Fig. 8. BLUE helices in an anti-parallel configuration

(A) Model of the first 280 residues of BLUE threaded onto α-actinin. Structure shown is before minimization and MD simulation. Residues that are close to anti-parallel and then cross are highlighted in color of the residue type. (B) Structure after minimization and 21 ns of MD simulation. (C) Structure of residues 7158–7183 KQEADAKLQKENDDKLKQEADAKLKK and 7217–7239 NDDKLKQEADAKLQKENDDKLKQ) from α-actinin threading after minimization and 21 ns of MD. MD greatly disrupted the anti-parallel bundle conformation of the actinin based structure and the two helices crossed as shown.

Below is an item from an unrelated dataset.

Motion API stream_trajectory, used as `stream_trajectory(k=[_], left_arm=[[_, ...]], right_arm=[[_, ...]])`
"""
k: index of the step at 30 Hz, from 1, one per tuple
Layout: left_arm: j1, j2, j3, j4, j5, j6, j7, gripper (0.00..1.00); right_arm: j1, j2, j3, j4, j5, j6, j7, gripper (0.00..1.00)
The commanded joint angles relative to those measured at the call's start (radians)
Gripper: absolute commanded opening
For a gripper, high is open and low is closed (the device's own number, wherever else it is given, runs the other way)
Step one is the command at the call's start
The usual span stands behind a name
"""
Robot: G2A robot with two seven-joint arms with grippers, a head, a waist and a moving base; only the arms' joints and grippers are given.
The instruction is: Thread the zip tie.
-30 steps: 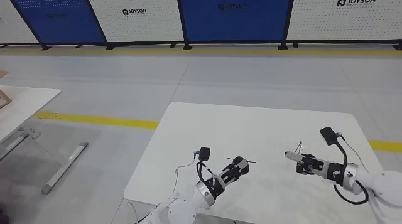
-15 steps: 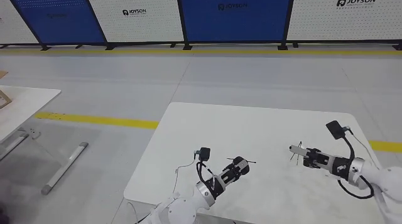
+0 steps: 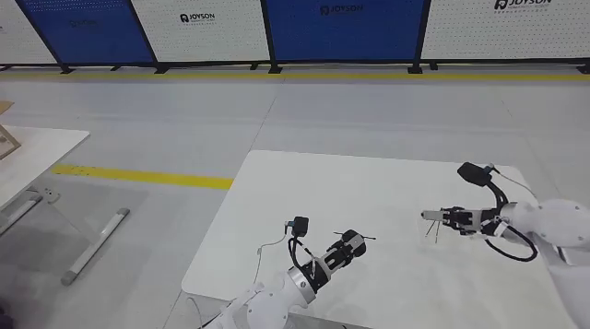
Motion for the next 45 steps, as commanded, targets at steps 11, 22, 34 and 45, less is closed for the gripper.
stream_trajectory(k=[11, 22, 34, 45], left_arm=[[0.000, 0.000, 0.000, 0.000, 0.000, 0.000, 0.000, 0.00], [0.000, 0.000, 0.000, 0.000, 0.000, 0.000, 0.000, 0.00], [0.000, 0.000, 0.000, 0.000, 0.000, 0.000, 0.000, 0.00], [0.000, 0.000, 0.000, 0.000, 0.000, 0.000, 0.000, 0.00]], right_arm=[[-0.001, 0.000, 0.002, -0.002, 0.001, 0.000, -0.001, 1.00], [0.093, -0.029, -0.109, 0.121, 0.014, 0.004, -0.029, 1.00], [0.247, -0.091, -0.272, 0.357, 0.037, 0.057, -0.009, 1.00], [0.231, -0.089, -0.275, 0.352, 0.006, 0.065, -0.053, 1.00]])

The interacting hydrophobic residues are the leucines at opposite ends of two LQKENDDKL repeats with the asparagine residue between the leucines the center of the interaction (asterisked residues in sequences in D). The residues of the LNL interaction and the salt bridges are labeled on the structure and the the sequence in D. (D) Sequences of the peptides with the location of the 8-4-2-2 hydrophobic residues and octad repeat. (E) Helical net showing the interacting residues. Residues on the peptide from 7158 to 7183 are marked with a ×. Residues on the peptide from 7217 to 7239 are marked with a ‘+’. Helical net does not represent 7158 to 7239 only a schematic of the interacting residues on these two peptides.

Fig. 9. Conformations of APPLE42, PEVT39, BLUE32 and DispRep peptides from distinct modules of TTN-1

Conformations as determined from circular dichroism spectroscopy, including single α-helix (H, dark green), bundled α-helix (CC, pink), polyproline II helix (PPII, green), β-turn (βT, grey) and unordered structure (U, line) at various temperatures, ionic strengths and solvent polarity were characterized by circular dichroism. Peptides from PEVT, DispRep and AAPLE consist of a combination of PPII helix and unordered structure in aqueous solution. In trifluoroethanol (TFE) they are converted to single α-helix (for PEVT, DispRep) or β-turn (for AAPLE), respectively. Urea increases PPII contents of AAPLE, PEVT and DispRep peptides. NaCl decreases PPII contents. The BLUE32 peptide from the long 1500 residue region forms higher ordered helical structure. Its single α-helix content decreases with higher temperatures (converts to unordered) and increases with higher concentration of TFE, converted from an unordered structure and the unraveling of a coiled-coil helix. Urea denatures and NaCl destabilizes α-helical structure.